OS X Yosemite: Apple's latest desktop OS works even better with your iPhone

Apple's just unveiled the latest update to its desktop operating system for Macs and it's called Yosemite. While last year's Mavericks brought the inevitable reality of iOS/OS X integration even further with the introduction of familiar apps, like Maps and iBooks, this time around, Apple's Tim Cook promises both systems are now "engineered to work seamlessly together."

Craig Federighi, SVP of software engineering at Apple, explained that Apple's focus for OS X Yosemite was on clarity, continuity and clear font type throughout the operating system. Finder window menus are now translucent, matching up with the image backgrounds on your desktop to dynamically shift for personality and color temperature. This effect has been translated to the refreshed dock, which itself has also gotten a slight makeover with newer, flatter-looking icons and even a new trashcan; something Federighi referred to as "fundamentally still Mac." There's even a new "dark mode," giving users the option to eschew translucency for dark gray toolbars.

As Cook mentioned at the start of today's WWDC kickoff, the prevailing theme of this OS X update is one of uniformity and the enhancements made to Yosemite reflect that direction. The OS now sports changes to menu navigation for Apple's suite of desktop applications that see the nav bar moved to the left rail across all programs, like Messages or FaceTime.

Federighi went on to highlight changes to Notification Center in Yosemite, saying that users can expect to now see a full day's worth of their schedule lumped in with regular notifications from other apps. To swap between the two, Apple's added in tabs at the top to let users minimize the information (e.g., calendar, reminders, news updates) shown at a glance. Widgets for weather, stocks and calculator have also been tossed into this new Notification Center for easy access.

One of the more glaring changes to OS Yosemite is the addition of Spotlight search as a front-and-center service throughout the system. A search bar, akin to Google's search bar across Android devices, will appear in the midst of the desktop so users can quickly index and surface apps, docs and other items of interest without having to go all the way to the icon on the upper-right corner of the menu bar. This new Spotlight can even be used to bring up full contacts info and any related information -- be it a shared document or scheduled appointment -- attached to a specific contact search.

The change to Spotlight here, as we mentioned previously, really seems to be going after the preemptive search of Google Now. Federighi showed off how the feature can now make recommendations for movie times, nearby restaurants and even offer measurement conversions. Apple's even worked Spotlight into the address bar of the revamped Safari browser, again to give users a one-stop shop for search across the web and local files.

As for Safari, that browser has predictably been updated for "continuity," Federighi's favorite buzz term for this WWDC. The browser's window carries over the translucency seen in other areas of the operating system, but also sports changes to some familiar functions.
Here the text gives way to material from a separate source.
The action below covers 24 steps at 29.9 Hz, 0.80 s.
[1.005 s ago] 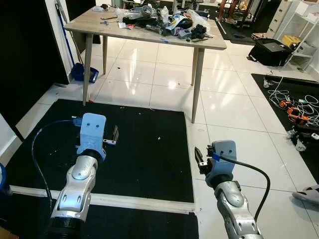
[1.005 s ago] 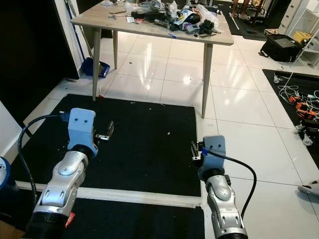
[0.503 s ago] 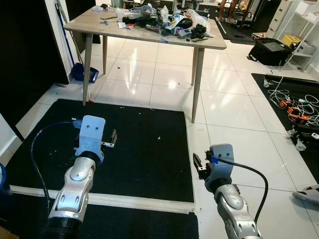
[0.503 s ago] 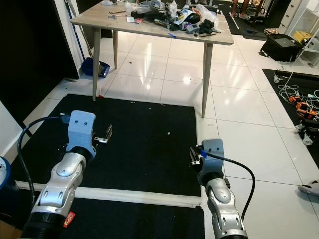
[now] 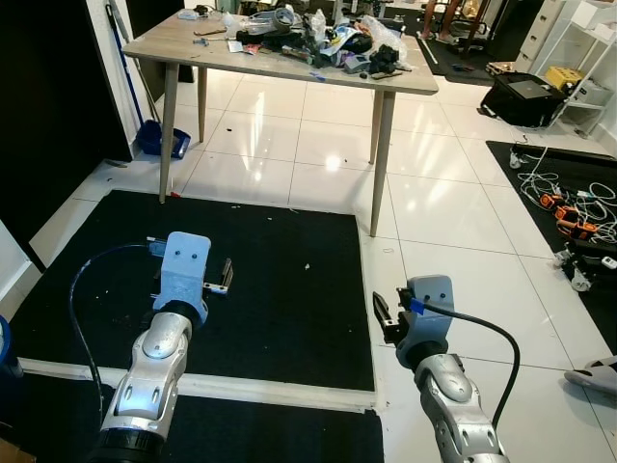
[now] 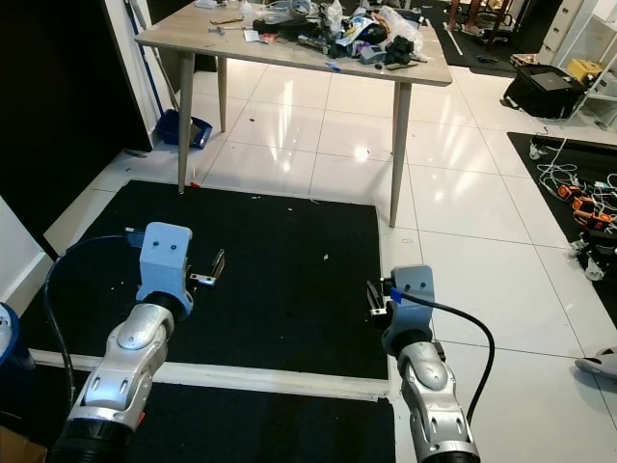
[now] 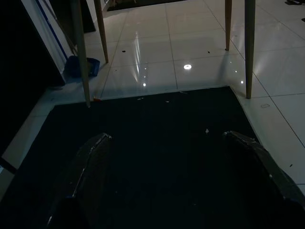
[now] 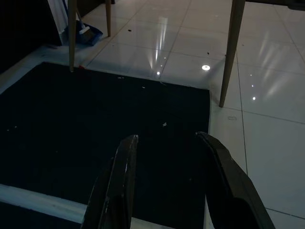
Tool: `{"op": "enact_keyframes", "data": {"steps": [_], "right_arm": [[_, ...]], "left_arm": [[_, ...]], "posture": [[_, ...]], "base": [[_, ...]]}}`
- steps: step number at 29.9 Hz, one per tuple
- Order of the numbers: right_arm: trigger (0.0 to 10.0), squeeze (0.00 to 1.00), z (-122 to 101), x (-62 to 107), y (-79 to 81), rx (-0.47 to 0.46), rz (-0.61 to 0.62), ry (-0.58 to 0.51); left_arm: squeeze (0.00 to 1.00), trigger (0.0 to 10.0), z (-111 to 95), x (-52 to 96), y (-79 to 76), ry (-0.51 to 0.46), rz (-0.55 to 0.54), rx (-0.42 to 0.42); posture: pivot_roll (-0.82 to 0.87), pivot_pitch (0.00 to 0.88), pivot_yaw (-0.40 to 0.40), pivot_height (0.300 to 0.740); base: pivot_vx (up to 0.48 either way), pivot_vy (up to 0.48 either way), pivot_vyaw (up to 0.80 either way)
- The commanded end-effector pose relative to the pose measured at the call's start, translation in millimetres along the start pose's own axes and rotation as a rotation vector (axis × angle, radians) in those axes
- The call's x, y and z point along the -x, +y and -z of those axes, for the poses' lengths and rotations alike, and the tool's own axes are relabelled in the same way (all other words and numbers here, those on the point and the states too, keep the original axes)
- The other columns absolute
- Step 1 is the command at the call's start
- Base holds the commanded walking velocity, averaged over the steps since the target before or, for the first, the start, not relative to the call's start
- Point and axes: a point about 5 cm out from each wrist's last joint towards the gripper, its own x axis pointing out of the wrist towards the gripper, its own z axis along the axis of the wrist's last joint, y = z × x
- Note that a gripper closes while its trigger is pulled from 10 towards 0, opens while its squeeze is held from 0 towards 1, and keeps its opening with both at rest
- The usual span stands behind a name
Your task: Picking trash to rubbish bin
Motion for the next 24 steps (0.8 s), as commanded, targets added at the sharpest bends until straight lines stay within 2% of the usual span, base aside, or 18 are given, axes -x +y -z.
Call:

Favorites are now hidden by default, but users can access these by clicking on the address bar. Sharing out links to social networks has been simplified with a one-click process and RSS feeds will populate in the browser's sidebar.

AirDrop in Yosemite now works with iOS, so iPhone owners can easily transfer files to the Mac and back. Another example of "continuity" is Handoff, OS X Yosemite's ability to recognize work being done on iOS that a user might want to continue on the desktop. The feature works very simply: Once an action is detected on iOS, Yosemite will create an icon on the desktop to remind the user to complete the task. This sensing ability also extends to creating a tethered connection, as a user's iPhone will now appear as a connection option in the WiFi dropdown.

Gmail users have long enjoyed the ability to make and receive calls from their laptops and now Apple's giving users of its ecosystem that same perk. Once connected to your iPhone, Yosemite will prompt users with notifications to answer or ignore incoming calls (both audio and video); a feature Federighi demoed by ignoring his mother's call and then calling new Apple employee, Dr. Dre. The OS will even allow users to click on a number within a website (say from a restaurant page) to dial it directly.

Since WWDC is a developer-focused conference, Apple is making OS X Yosemite available as a preview for those folks beginning today, with a non-dev beta to be released this summer. But, as it was with OS X Mavericks, today's Yosemite reveal is only a teaser for the Apple user public-at-large and that full retail release won't be available until sometime this fall. Though, when Apple does unleash OS X Yosemite later this year, users will be able to download it for free.